(Data extracted from a collection)

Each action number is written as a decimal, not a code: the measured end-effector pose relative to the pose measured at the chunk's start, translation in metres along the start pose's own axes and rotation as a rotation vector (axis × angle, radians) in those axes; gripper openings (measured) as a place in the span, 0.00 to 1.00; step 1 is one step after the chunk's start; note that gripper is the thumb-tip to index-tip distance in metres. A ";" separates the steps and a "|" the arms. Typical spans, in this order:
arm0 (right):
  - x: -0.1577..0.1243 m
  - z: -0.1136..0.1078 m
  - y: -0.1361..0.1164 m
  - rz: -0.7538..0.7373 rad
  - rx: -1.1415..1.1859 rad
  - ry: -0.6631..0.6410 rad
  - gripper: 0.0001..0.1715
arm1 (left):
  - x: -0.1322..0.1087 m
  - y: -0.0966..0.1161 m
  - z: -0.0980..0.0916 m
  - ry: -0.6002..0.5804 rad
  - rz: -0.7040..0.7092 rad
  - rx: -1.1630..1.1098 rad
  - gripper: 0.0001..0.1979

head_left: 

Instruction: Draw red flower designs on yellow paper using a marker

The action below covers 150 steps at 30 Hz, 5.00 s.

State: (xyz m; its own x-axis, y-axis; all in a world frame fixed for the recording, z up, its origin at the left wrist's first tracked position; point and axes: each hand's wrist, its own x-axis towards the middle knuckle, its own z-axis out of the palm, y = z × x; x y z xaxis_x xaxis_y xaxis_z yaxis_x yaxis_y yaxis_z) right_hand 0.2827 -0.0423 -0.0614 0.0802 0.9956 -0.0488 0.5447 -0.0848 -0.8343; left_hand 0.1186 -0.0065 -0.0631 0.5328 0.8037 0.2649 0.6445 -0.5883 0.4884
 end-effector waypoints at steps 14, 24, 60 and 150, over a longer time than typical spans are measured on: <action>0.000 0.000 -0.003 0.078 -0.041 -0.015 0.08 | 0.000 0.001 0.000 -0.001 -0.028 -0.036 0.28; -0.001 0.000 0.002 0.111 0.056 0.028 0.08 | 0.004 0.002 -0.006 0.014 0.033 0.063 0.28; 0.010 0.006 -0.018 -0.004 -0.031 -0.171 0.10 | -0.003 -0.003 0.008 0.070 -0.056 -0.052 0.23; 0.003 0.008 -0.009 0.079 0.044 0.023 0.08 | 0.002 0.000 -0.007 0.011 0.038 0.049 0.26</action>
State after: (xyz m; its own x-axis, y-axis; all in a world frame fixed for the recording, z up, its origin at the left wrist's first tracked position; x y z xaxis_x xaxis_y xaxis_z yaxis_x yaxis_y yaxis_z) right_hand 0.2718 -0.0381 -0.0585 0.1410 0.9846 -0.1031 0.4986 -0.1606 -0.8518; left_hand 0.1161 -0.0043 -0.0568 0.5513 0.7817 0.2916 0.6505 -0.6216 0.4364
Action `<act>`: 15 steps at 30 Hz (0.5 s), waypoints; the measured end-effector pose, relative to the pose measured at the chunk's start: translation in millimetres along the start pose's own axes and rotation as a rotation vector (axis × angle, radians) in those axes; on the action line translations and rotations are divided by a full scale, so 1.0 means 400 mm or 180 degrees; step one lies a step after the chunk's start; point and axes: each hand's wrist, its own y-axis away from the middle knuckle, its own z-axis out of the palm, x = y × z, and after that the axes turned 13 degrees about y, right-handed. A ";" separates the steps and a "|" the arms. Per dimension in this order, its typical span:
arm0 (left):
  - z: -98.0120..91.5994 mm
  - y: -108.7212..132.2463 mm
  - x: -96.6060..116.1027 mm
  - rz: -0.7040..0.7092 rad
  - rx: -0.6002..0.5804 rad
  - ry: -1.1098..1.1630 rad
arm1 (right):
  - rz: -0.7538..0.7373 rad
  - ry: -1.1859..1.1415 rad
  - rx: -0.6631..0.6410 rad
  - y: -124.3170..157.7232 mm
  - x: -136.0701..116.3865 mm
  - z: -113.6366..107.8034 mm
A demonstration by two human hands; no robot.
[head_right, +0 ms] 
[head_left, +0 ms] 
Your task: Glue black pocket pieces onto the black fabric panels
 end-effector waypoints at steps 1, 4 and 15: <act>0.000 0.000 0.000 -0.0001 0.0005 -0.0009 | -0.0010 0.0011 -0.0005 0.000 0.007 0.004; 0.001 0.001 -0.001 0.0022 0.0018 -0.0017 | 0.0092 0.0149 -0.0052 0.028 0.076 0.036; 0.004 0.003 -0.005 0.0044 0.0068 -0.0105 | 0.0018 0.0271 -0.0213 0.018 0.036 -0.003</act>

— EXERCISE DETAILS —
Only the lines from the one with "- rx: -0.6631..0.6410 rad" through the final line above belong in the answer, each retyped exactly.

— ANSWER TO THE EXERCISE —
  - rx: -0.6631..0.6410 rad
  - y: -124.3170..157.7232 mm
  - x: -136.0701..116.3865 mm
  - z: -113.6366..107.8034 mm
A demonstration by two human hands; no robot.
[head_right, +0 ms] 
[head_left, +0 ms] 
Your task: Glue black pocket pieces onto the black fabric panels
 end-effector waypoints at steps 1, 4 and 15: <act>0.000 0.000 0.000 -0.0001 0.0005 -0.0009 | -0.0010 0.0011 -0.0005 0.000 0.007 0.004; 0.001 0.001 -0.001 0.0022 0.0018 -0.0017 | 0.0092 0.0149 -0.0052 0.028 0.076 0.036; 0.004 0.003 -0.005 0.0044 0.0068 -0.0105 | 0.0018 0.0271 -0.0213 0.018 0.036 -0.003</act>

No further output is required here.